La excesiva exposición de imágenes por la vía pública, como estamos viviendo últimamente, en nada favorecen la estimulación a una verdadera vida de fe cristiana, si confunden al cristiano, como manifiesta el Vaticano II, e inundan los sentimientos de libertad y rabia de los ciudadanos agnósticos y laicos. Hasta el sano sentimiento del pueblo andaluz, expresado en la tradición de su Semana Santa, se está banalizando cada vez más, de tanto sacar los titulares a la calle sea cual sea el motivo.

También nos parece que la concesión de dos medallas, casi consecutivas, una a la Virgen del Rosario y otra al sacerdote que la custodia, más responde a una interesada estrategia política del partido que las propone que a un acto de reconocimiento en sí. Lo cual evidencia su falta de escrúpulos cristianos y ciudadanos.

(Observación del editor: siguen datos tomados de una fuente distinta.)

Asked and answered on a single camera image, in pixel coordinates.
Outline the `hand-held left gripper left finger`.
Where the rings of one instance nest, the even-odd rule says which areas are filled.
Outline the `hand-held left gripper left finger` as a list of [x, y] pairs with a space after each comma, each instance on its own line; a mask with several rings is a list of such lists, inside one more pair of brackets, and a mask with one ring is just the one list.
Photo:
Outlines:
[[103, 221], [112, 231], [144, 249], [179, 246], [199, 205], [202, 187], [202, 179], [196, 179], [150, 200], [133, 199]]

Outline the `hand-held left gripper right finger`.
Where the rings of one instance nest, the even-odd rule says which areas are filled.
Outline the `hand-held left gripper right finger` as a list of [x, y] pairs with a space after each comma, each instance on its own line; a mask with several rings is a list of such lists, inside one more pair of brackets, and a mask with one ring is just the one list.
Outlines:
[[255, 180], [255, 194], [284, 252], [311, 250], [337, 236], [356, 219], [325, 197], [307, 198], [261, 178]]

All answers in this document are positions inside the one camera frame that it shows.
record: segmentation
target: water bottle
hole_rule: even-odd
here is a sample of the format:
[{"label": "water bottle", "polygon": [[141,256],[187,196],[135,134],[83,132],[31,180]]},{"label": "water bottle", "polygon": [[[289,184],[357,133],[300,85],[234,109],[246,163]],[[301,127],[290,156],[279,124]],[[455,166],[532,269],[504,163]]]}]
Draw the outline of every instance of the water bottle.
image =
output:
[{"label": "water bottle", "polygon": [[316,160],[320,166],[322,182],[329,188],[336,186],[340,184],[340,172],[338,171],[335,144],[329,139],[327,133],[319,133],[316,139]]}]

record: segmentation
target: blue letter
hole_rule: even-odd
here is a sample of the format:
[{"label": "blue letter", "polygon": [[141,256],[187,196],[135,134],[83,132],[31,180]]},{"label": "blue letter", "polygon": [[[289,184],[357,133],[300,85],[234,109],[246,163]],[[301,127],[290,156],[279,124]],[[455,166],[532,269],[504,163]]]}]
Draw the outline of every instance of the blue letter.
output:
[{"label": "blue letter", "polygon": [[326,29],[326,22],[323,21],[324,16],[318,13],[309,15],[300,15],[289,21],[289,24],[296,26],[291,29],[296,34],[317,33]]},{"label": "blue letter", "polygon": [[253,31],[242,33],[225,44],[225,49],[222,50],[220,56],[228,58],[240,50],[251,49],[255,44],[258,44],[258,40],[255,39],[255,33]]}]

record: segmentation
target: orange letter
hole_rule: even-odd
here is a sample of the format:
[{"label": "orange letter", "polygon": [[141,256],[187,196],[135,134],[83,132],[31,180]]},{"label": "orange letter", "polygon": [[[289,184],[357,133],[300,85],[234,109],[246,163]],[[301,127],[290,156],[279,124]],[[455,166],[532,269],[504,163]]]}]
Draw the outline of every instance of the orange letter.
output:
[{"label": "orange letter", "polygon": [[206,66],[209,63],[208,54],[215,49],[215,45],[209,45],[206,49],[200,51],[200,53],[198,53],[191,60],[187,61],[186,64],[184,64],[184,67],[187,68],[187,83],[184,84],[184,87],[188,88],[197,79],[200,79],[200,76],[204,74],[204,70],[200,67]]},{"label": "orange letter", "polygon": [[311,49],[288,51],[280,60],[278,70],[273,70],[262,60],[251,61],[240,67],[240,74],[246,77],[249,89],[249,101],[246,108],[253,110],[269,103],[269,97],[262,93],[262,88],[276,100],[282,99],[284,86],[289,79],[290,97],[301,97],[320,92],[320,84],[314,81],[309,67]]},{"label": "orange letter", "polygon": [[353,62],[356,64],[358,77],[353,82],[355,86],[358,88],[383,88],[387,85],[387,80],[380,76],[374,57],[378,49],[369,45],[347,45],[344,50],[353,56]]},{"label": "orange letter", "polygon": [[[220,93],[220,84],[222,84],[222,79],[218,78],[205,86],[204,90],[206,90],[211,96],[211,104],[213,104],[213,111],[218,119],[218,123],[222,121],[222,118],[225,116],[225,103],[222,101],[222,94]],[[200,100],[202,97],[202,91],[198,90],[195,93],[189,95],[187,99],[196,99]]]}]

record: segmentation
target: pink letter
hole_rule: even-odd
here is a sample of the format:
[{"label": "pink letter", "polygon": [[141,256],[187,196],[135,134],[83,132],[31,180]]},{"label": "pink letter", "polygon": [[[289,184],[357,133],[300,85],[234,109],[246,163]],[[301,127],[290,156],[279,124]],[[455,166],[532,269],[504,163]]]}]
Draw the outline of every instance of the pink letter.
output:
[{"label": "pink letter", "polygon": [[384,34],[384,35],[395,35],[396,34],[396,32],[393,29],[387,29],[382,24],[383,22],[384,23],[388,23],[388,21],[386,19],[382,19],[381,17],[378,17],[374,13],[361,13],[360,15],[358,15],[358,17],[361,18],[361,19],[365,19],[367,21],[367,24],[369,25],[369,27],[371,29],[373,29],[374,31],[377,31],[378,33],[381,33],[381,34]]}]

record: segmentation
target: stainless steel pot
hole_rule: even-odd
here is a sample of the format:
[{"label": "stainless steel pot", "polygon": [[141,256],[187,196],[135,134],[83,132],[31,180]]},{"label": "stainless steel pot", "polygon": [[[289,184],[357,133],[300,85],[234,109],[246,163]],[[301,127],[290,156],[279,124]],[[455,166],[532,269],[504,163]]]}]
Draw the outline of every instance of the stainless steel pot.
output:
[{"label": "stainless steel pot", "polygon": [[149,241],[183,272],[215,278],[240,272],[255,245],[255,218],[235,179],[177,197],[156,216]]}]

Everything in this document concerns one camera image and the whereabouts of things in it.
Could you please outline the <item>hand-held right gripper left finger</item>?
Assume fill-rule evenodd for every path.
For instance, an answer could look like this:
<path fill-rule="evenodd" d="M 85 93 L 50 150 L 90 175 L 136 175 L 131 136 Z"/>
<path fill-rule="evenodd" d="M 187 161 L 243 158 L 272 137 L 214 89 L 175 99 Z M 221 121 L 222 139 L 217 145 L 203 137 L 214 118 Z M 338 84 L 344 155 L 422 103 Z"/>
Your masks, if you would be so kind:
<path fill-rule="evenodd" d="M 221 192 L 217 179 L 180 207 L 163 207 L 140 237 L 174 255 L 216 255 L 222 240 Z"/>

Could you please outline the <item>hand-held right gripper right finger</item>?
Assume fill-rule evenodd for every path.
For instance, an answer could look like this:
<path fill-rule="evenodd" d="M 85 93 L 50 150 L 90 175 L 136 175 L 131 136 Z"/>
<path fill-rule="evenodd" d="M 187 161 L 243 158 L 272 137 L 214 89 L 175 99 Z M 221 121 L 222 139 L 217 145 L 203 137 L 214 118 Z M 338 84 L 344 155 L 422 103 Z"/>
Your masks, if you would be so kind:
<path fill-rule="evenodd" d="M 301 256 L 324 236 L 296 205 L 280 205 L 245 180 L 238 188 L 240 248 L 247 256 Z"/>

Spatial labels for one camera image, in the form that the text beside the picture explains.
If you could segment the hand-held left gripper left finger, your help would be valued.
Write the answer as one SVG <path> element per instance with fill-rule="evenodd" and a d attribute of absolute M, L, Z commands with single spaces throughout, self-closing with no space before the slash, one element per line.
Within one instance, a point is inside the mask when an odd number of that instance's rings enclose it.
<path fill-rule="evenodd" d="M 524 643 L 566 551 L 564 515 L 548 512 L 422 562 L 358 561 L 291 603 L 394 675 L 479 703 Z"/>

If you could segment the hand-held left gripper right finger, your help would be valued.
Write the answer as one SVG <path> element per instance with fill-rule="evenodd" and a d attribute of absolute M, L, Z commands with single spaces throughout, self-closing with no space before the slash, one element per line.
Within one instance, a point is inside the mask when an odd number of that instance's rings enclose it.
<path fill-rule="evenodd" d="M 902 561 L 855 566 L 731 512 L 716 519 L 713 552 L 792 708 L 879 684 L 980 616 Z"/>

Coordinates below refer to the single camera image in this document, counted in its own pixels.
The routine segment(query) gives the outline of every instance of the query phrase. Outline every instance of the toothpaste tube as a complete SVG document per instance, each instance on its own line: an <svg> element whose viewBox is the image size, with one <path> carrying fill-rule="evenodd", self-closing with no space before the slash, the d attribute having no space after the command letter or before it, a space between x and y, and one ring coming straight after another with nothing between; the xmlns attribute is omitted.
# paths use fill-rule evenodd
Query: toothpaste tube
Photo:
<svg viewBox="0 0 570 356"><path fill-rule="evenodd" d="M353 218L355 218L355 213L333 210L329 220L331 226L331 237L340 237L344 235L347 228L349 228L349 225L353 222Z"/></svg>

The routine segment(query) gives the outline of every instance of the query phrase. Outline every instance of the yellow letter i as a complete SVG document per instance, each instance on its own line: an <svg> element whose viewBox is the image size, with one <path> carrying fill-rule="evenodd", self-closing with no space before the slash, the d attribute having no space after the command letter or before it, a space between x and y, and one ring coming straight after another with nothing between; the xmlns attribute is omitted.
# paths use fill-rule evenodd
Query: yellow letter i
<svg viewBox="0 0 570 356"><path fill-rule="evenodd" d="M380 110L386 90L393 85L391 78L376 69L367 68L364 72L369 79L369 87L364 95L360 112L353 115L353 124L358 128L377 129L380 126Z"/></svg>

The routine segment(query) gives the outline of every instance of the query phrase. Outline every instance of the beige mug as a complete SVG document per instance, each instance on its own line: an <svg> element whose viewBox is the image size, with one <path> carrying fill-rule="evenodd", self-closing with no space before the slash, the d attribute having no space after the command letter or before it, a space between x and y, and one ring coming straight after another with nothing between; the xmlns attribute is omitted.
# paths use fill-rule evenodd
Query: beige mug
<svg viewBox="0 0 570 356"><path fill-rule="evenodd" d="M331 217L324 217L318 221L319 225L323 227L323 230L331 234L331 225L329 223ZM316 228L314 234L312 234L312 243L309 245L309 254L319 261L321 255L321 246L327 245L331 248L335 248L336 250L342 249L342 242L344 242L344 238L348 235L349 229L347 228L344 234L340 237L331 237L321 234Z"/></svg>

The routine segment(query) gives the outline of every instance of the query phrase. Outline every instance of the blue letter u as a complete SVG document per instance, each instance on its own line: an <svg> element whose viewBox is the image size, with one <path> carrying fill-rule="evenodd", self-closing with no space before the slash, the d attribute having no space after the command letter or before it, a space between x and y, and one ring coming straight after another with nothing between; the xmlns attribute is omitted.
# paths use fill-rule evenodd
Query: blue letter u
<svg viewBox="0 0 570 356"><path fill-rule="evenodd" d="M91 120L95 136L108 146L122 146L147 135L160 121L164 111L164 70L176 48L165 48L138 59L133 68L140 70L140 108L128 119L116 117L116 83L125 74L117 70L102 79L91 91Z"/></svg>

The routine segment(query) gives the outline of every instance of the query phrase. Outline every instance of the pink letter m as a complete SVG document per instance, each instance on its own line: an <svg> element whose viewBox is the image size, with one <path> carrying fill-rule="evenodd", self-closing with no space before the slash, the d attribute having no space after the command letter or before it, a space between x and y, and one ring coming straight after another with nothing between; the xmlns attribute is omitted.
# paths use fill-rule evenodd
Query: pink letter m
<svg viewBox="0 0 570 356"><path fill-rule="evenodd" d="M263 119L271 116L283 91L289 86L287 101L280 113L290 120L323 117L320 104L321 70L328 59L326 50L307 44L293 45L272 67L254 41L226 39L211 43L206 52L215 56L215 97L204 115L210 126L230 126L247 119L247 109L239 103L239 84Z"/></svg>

En estos momentos de inhumanidad que vivimos, hace falta menos piedad y más vida cristiana, plena de valores evangélicos. Al fin y al cabo, tal y como dice Mateo en el Juicio de las Naciones, la vida nos juzgará porque dimos de comer al hambriento, de beber al sediento, acogimos al forastero, vestimos al desnudo, sanamos o visitamos al enfermo y al que estaba en la cárcel… Ese sí que era el verdadero Sueño de Jesús el Nazareno: la fraternidad e igualdad entre todas las personas y la solidaridad con los que más sufren.

Así que, señores concejales, menos medallas, menos religiosidad barata, menos enfrentamientos y crispaciones plenarias y extra plenarias, menos entorpecer las labores gubernamentales, porque cada frenada repercute negativamente en la ciudadanía, y más colaborar y arremangarse los brazos para sacar a Cádiz de los muchos problemas que sufre la gente. Pedimos a las fuerzas del pleno que, por favor, paren este sinsentido. ¡Qué importa el que gobierne, lo que importa son las personas! Es lo que haría el Nazareno hoy; luchar contra el desempleo, contra los desahucios, dar un techo a las personas que viven en la calle, atender a los mayores sin recursos, a los enfermos cada vez más desasistidos, acoger a los refugiados, a los emigrantes…

Así es como se demuestra el verdadero Amor, y no en el metal de una medalla, y menos si esta va cargada de espurios intereses.